Ancak şehir büyümedi, ancak yavaş yavaş küçüldü. Niye ya? Belki adanın sakinleri, adalarında ekolojik bir felaket sahneleyen eski Kıbrıslılar gibi, metali eritmek için bütün ağaçları kesip kömüre yaktılar? Tam olarak bilinmiyor! Ancak 2100 yılına kadar şehrin alanının önemli ölçüde azaldığı gerçeği kanıtlanmış bir gerçektir. Pekala, bu yıl Poliochni tamamen boştu. Arkeologlar büyük bir binanın (belki de bir tapınak) yıkıntıları altında iki insan iskeleti bulduklarından, bunun nedeni bir deprem olabilir. Ancak bu, birçok sakininden bize kalan tek şey. Görünüşe göre, ondan sonra burayı terk ettiler ve başka bir yere yerleştiler. Belki önce komşu adalarda. Genel olarak, o zaman tam olarak ne oldu, bugün sadece tahmin edebiliriz. Ancak antik kentin kalıntıları ve içinde bulunan eserler, bir zamanlar medeniyetin şafağında, genel olarak burada oldukça medeni insanların yaşadığını açıkça söylüyor!

resim
resim

İlginç bir şekilde, 1994-1997 yılları arasında, Yunan Arkeoloji Servisi ve Atina Akademisi'nin Christos Bulotis liderliğindeki ortak kazıları, Poliochni'nin batısındaki Moudros limanındaki küçük ıssız Kukkonisi adasında, M. Ö. kırmızı dönem… Yunanlıların Kukkonisi'de zaten Truva Savaşı döneminde yaşamış olabileceklerini, burada kalıcı bir yerleşime sahip olabileceklerini ve Ege ile Ege'yi birbirine bağlayan boğazların önemini açıkça anladıklarını gösteren çok sayıda Miken seramiği var. Kara Deniz.

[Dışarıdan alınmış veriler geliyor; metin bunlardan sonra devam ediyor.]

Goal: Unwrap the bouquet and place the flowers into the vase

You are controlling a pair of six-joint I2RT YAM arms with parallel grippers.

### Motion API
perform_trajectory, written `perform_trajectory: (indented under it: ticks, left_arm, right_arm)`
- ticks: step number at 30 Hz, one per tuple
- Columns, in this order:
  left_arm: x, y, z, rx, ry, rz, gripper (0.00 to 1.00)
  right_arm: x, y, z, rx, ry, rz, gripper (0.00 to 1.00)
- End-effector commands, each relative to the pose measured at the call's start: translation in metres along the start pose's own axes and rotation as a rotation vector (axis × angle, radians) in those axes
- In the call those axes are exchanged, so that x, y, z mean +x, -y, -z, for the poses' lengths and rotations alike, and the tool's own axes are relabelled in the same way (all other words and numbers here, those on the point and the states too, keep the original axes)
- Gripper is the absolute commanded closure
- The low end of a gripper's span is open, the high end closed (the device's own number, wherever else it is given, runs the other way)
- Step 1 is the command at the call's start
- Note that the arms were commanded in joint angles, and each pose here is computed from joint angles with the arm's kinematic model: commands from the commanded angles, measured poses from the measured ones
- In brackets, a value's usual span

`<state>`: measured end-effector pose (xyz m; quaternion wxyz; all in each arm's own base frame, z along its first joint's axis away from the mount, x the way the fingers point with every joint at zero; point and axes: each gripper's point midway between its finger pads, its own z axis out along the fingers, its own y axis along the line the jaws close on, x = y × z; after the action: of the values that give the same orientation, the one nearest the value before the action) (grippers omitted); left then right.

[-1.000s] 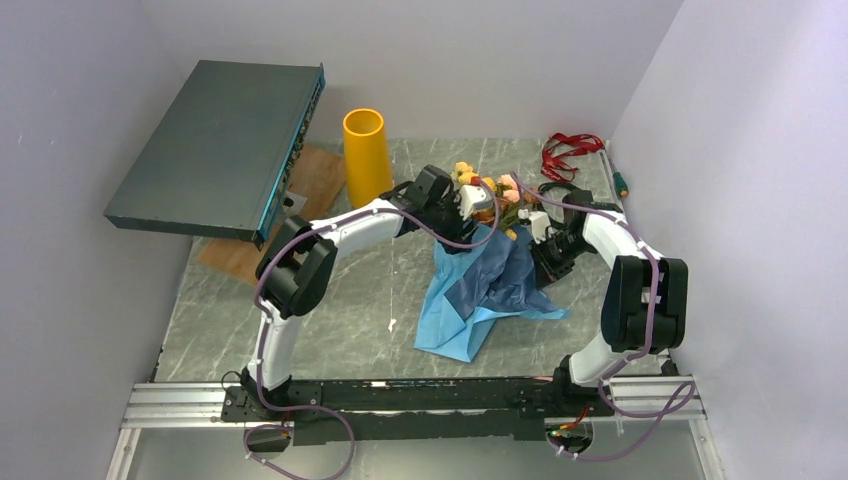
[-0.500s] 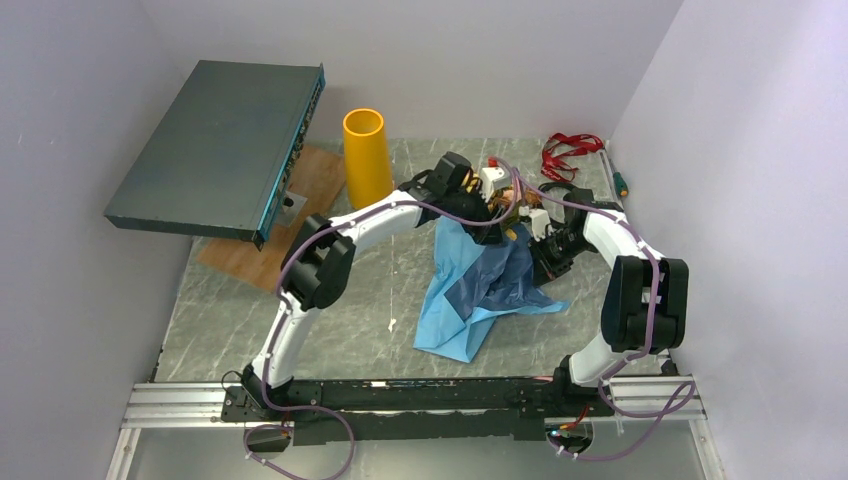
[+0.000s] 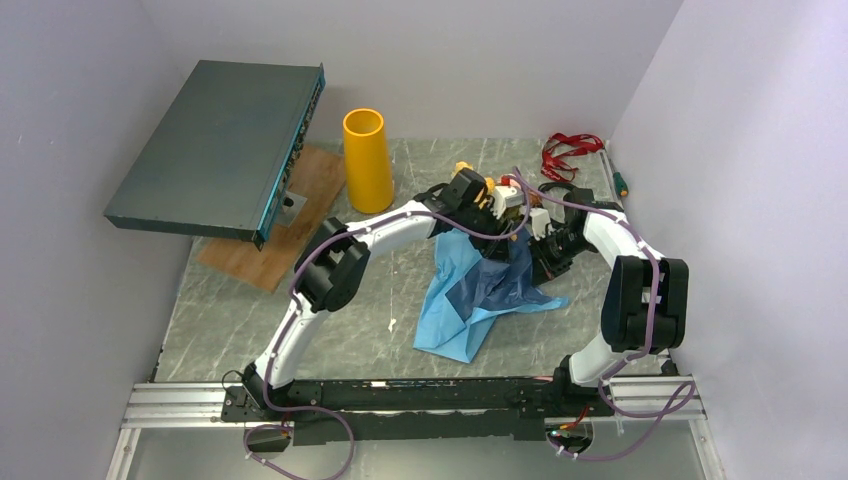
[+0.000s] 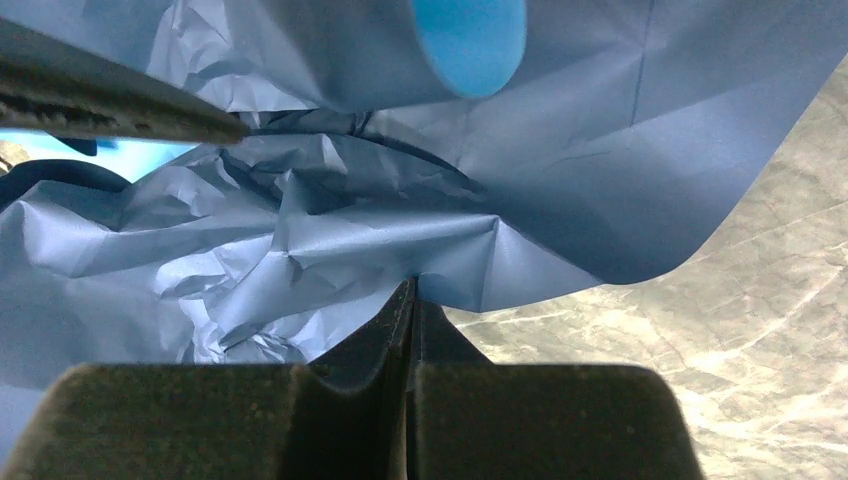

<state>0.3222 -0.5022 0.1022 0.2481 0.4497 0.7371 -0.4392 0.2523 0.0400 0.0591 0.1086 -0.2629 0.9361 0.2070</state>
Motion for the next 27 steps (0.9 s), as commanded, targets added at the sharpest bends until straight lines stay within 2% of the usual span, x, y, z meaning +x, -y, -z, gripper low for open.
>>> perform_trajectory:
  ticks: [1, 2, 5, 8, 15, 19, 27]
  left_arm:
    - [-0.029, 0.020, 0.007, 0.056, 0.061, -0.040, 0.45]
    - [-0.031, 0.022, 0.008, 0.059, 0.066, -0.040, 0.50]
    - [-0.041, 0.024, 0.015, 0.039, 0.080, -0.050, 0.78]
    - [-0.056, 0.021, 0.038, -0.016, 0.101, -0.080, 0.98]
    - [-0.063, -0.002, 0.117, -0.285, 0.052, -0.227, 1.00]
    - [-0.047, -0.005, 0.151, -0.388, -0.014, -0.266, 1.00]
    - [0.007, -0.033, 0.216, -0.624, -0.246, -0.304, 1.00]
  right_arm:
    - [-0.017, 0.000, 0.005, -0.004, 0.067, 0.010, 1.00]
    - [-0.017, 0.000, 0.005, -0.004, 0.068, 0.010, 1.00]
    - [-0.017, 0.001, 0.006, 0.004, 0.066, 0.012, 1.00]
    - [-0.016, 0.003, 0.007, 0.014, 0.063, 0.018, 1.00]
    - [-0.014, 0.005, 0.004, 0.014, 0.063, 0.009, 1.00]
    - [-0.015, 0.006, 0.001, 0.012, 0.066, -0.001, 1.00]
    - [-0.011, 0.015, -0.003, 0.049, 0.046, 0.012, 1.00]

Adanın güneybatı kıyısındaki Mirin'de, Ephorat'ta son zamanlarda yapılan kazılar, iki yerleşim yeri daha ortaya çıkardı; Vriokastro, Trohalia, Kastelli ve Axia'da yerleşimler buldu, ancak bunlar çok daha az önemliydi.

Poliochni yerleşiminin ana aşamalarının kronolojisi:

4500 M. Ö. - MÖ 3200/3100

3200/3100 M. Ö. - MÖ 2100/2000

2100/2000 M. Ö. - MÖ 1700/1600

1700/1600 M. Ö. - MÖ 1200

Uzun zaman önceydi - sadece söylemek kalıyor!